SEATTLE — Aberdeen’s efforts to keep visitors out of a longstanding homeless encampment have drawn a federal lawsuit.
People have lived at Riverfront Camp — formerly known as Hobo Beach — along the Chehalis River for more than a century. The site used to be private property, but the city bought the land in August with plans to clear it out, saying it wasn’t fit for human habitation.
Aberdeen said it would allow residents to remain through the winter if they registered, and more than 100 did. But Mayor Erik Larson also gated the property and said anyone entering without permission was subject to arrest, including social service providers.
An Episcopal priest, the Rev. Sarah Monroe, filed the lawsuit in U.S. District Court in Tacoma on Monday. She said she was denied permission to enter, in violation of her rights to free speech and freedom of religion. Also suing were a Tacoma businessman, Tim Quigg, who has visited friends at the camp weekly for the six years, often bringing firewood and other supplies, and an Aberdeen woman, Apryl Boling, who has relatives there.
“You can’t stop people from going door to door to talk to talk to people, or tent to tent,” said James Lobsenz, one of their attorneys. “What danger is there to the city of Aberdeen if The Rev. Monroe goes in and talks to people? None.”
The mayor did not immediately return messages from The Associated Press seeking comment. But he told The Daily World newspaper of Aberdeen the city would contest the lawsuit. If the court sides with the plaintiffs, he said, the city would “pursue our other rights to remove individuals from the property, and basically close the property to any access.”
“I think it’s very unlikely the federal court will rule that the city doesn’t have the right to restrict access to the property,” Larson told the newspaper. “It would be a significant risk to public health and safety to not be able to restrict who can access the property.”
Applying for permits
The lawsuit cited prior cases, including an 8-1 Supreme Court ruling in a case brought by Jehovah’s Witnesses that struck down an Ohio town’s law requiring people to obtain permits before going door to door.
One nonprofit homeless assistance group, Revival of Grays Harbor, has been approved to visit the Riverfront Camp twice a week.

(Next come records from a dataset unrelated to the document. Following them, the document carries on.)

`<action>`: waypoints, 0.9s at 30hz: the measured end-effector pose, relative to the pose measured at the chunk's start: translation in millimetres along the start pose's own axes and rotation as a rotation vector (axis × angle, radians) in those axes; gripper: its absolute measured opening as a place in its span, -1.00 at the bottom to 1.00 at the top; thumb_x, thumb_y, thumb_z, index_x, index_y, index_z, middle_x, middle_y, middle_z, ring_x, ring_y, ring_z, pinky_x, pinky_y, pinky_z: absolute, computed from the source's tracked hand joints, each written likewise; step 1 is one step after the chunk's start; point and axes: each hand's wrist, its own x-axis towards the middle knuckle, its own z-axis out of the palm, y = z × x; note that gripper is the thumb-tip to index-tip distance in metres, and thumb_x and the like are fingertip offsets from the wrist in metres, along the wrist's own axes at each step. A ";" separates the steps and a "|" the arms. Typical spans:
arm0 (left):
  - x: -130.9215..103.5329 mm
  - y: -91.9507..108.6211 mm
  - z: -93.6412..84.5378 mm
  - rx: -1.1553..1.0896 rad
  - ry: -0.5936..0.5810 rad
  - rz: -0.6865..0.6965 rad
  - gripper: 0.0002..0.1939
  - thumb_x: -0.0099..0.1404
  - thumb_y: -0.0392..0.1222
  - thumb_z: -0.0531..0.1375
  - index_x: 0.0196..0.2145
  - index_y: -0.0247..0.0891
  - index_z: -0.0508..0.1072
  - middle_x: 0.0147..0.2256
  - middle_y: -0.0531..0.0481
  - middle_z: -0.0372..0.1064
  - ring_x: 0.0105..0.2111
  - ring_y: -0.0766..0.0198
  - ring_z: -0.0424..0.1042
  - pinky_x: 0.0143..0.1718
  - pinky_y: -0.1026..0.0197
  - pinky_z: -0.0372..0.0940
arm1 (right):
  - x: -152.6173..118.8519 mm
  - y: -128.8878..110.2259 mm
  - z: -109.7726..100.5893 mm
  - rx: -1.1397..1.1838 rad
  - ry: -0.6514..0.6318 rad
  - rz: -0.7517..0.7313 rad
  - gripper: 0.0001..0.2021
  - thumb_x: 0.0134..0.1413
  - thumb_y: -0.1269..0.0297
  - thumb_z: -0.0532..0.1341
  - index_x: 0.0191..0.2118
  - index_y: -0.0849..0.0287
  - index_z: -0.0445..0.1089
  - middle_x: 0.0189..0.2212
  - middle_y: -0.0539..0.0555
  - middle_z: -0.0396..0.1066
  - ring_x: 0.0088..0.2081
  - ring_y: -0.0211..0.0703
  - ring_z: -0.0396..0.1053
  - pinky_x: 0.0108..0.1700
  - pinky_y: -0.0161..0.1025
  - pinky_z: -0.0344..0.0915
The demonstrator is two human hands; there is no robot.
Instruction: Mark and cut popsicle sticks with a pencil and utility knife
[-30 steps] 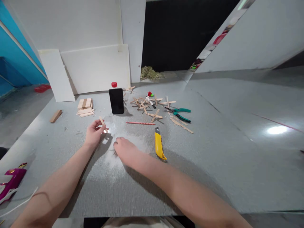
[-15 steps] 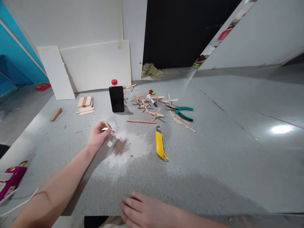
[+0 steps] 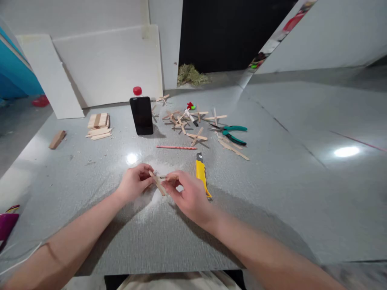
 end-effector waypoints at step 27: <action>27.1 -10.2 -5.4 0.472 -0.224 0.439 -0.80 0.32 -0.37 0.20 -0.37 -0.22 0.62 -0.30 -0.05 0.52 -0.25 0.21 0.47 -0.17 0.16 0.34 | -4.4 32.9 4.8 -0.063 -0.248 -0.119 -0.90 0.22 0.38 0.30 -0.19 0.03 0.53 -0.29 0.02 0.61 -0.32 -0.19 0.58 -0.25 -0.26 0.56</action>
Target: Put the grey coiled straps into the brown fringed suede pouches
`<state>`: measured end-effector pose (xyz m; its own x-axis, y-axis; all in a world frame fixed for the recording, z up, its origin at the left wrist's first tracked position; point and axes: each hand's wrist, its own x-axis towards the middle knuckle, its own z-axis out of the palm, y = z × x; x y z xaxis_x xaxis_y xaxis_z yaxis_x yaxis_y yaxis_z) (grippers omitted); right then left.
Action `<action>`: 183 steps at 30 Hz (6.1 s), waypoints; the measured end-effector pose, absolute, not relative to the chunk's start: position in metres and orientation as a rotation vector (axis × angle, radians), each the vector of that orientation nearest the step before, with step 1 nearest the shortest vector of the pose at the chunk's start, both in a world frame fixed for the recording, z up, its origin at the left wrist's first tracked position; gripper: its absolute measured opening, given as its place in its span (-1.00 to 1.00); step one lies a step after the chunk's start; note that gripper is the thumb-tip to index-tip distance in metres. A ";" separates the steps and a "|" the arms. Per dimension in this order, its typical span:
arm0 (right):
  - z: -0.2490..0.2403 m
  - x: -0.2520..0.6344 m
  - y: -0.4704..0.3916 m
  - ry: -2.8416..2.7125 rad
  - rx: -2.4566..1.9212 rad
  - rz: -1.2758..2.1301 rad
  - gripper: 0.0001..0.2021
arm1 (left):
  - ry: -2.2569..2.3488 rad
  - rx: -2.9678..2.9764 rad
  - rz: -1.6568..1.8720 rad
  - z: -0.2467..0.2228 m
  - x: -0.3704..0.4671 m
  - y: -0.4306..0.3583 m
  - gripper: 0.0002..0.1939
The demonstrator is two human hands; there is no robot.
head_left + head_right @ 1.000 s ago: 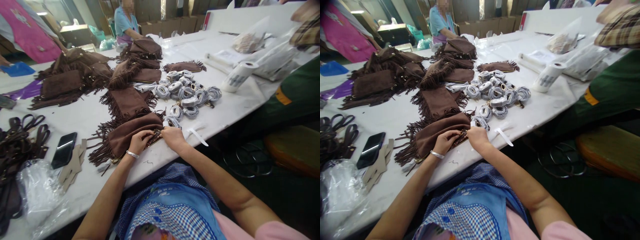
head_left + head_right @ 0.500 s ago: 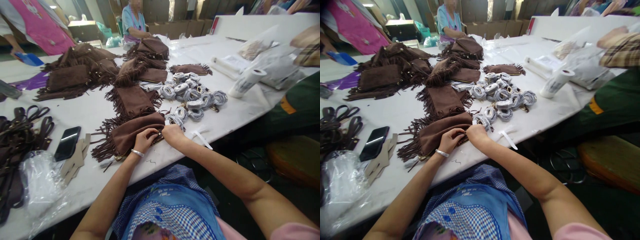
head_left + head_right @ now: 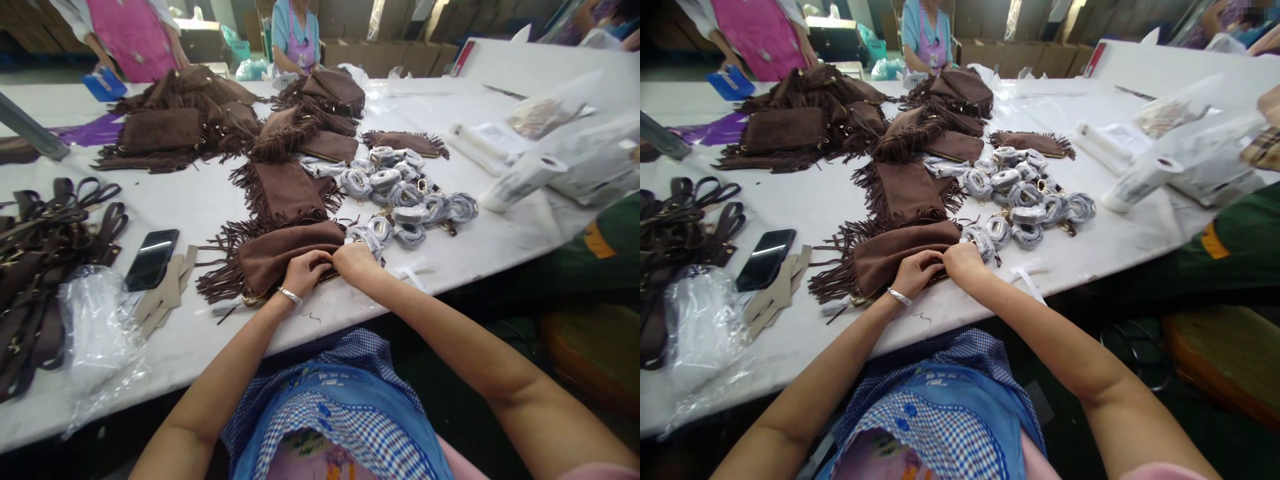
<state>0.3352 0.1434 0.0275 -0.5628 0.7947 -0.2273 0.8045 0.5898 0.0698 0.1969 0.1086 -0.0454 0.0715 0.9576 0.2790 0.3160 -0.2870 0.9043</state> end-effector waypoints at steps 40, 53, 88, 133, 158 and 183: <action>0.006 0.424 0.118 2.751 1.776 -1.980 -0.67 | 1.537 1.838 1.274 -0.011 0.186 0.081 -0.89; -0.025 0.396 0.108 2.697 1.897 -2.359 -0.64 | 1.197 1.577 1.293 -0.031 0.224 0.087 -0.68; -0.032 0.395 0.106 2.937 2.050 -1.893 -0.76 | 1.258 1.605 1.309 -0.032 0.225 0.087 -0.71; 0.046 0.431 0.187 2.871 0.753 0.300 -0.82 | 1.870 2.535 0.353 -0.021 0.154 0.096 -0.32; 0.043 0.417 0.123 1.997 1.150 -2.153 -0.71 | 1.998 2.447 0.411 0.047 0.149 0.108 -0.65; 0.016 0.426 0.090 2.038 1.286 -2.175 -0.61 | 1.998 2.381 0.440 0.046 0.150 0.112 -0.69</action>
<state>0.4265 0.0896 0.0156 -0.6814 0.5661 -0.4639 0.4261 -0.2084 -0.8803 0.1501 0.1121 0.0465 0.1509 0.9657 0.2113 0.9651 -0.1902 0.1802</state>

Quigg and Boling said in court papers they refused to apply for permission to visit the camp. Monroe, who founded a ministry called Chaplains on the Harbor, said she did apply, but was denied by a city official who told her she did not provide enough information about her mission or about when she would visit the camp. She said she responded that she ministers to the spiritual needs of the camp’s residents, and that she never knows when she might be called to visit.
On Oct. 10, she went to the camp to give a sick resident a ride to the hospital. She couldn’t get past the gate in her car, and other residents placed the sick man in a wheelbarrow and hauled him out to her vehicle, she said.
“The attempt to isolate people is concerning to me,” she said Tuesday.